Currently listening: Kara's Flowers—Oliver

Wednesday, March 21, 2007


One of the things I need to be able to properly enjoy a good game is to spend a whole lot of time playing it all at once, at least at first. After that, I think about it all the time... in the shower, on the way to or from work, and whenever I've got a free moment. I obsess about it: the gameplay, the visuals, the sound... everything. This intensifies the experience for me significantly, and I'm not really sure why. I do this without even planning on it; it just happens. In the rare situation where it doesn't happen, I don't enjoy the game as much, and I can tell a mediocre game from a great one by how much it dominates my thoughts for the first week after my first play.

Though I do spend a pretty notable amount of time each week playing games, it's not much as I would in a perfect world, so I tend to focus on games I know I'll like—sequels to games I've liked in the past, and new games from developers I respect. I tend to get into a rut that way, but it's a happy rut.

For the most part, the games I've been playing recently have been overwhelmingly good. But a few haven't done it for me.

The first that comes to mind is Space Rangers 2. It's a fun game, but it really doesn't hold my attention for very long.
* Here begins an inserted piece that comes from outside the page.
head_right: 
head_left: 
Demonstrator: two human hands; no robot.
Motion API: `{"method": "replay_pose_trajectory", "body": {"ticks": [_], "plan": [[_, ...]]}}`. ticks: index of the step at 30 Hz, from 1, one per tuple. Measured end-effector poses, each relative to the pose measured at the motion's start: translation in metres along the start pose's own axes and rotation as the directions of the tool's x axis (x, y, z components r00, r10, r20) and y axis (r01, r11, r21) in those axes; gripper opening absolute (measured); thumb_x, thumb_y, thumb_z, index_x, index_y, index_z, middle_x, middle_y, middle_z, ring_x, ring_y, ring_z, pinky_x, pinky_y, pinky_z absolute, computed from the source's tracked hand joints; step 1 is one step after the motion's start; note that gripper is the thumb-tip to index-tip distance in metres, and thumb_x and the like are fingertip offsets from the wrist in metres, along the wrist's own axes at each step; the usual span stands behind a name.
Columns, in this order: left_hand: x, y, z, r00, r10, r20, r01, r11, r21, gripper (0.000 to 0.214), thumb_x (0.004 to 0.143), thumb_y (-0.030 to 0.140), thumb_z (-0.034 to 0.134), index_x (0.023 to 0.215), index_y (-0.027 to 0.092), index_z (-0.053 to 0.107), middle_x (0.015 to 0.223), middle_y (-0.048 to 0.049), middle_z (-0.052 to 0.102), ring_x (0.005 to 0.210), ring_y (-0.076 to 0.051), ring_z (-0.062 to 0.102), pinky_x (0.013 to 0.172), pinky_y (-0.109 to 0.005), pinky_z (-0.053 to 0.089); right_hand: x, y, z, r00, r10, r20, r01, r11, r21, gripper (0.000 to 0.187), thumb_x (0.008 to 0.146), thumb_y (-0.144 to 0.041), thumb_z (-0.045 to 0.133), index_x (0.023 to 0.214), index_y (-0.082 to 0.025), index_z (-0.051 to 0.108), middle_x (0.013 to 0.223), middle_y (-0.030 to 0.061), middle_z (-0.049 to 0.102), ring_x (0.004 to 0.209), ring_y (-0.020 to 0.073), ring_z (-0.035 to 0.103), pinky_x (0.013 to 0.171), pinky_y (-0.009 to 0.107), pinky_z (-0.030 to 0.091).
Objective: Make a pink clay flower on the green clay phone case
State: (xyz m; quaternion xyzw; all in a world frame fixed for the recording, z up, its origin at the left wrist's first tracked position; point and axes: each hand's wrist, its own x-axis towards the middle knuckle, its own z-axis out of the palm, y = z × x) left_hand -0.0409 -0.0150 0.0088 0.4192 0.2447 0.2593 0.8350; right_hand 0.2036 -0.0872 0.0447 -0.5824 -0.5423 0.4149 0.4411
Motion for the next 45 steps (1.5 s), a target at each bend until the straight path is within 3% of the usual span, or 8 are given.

I intially thought that it would be a perfect tablet PC game, and perhaps it is, but I never use my tablet. After your first few hours, it's only fun for 30-60 minutes at a time, and that's not enough to keep me amused.

But probably the best example of this is Guild Wars. I don't quite know why this game just doesn't quite grab me. I think that there's a lot of good game in there, but it's hidden by quite a few problems that keep me from enjoying it. It's an absolutely beautiful game (and Guild Wars Factions is even prettier), perhaps second only to Oblivion out of games I've played. Each class has a different feel like a good RPG should, the environments are varied and interesting, and the game has a bunch of innovations that make it fairly unique. The combat is fast-paced and not your standard RPG fare, and there's little downtime required between fights to rest up and heal. But it just can't keep me interested for more than a few days. I think I've identified at least a few of the reasons. The first is that, while there's a lot of questing to be done and the game feels as "finished" as it should be, the player-versus-environment (PVE) content feels like it's just an excuse to make a player-versus-player (PVP) game. Also, the gameplay elements exclusive to the PVE game (excepting things like quests and storyline) are kind of weak. You never, ever find any interesting treasure, for once. The best you come across is some rare item that unlocks new items on your account for PVP characters you create, and just about everything else is components that you turn in in town for new armor. At first glance this seemed great because it avoids randomness, and it's what World of Warcraft is trying to move toward in certain areas, but it removes one of the awesome little parts of a good RPG: a steady stream of cool new treasure. I hate to say it, but there's something to that frustrating randomness that you get from hoping that each monster you kill has some rare shiny thing that you'd look great in. Finally, Guild Wars isn't very forgiving. Death is about as bad as it is in Diablo II—your punishment is walking to where you were before, with a strong penalty to all of your stats. If you die again, the penalty keeps getting worse, to the point where you're far too weak to do anything and have to start your mission over. It's real-time online, so there are no savegames to help keep you focused on what you're doing and reduce the stress of a difficult quest. Guild Wars focuses everything it's got on the combat and beautiful environments, and it does those things well, but seemingly at the expense of the core things that I'm looking for in an RPG.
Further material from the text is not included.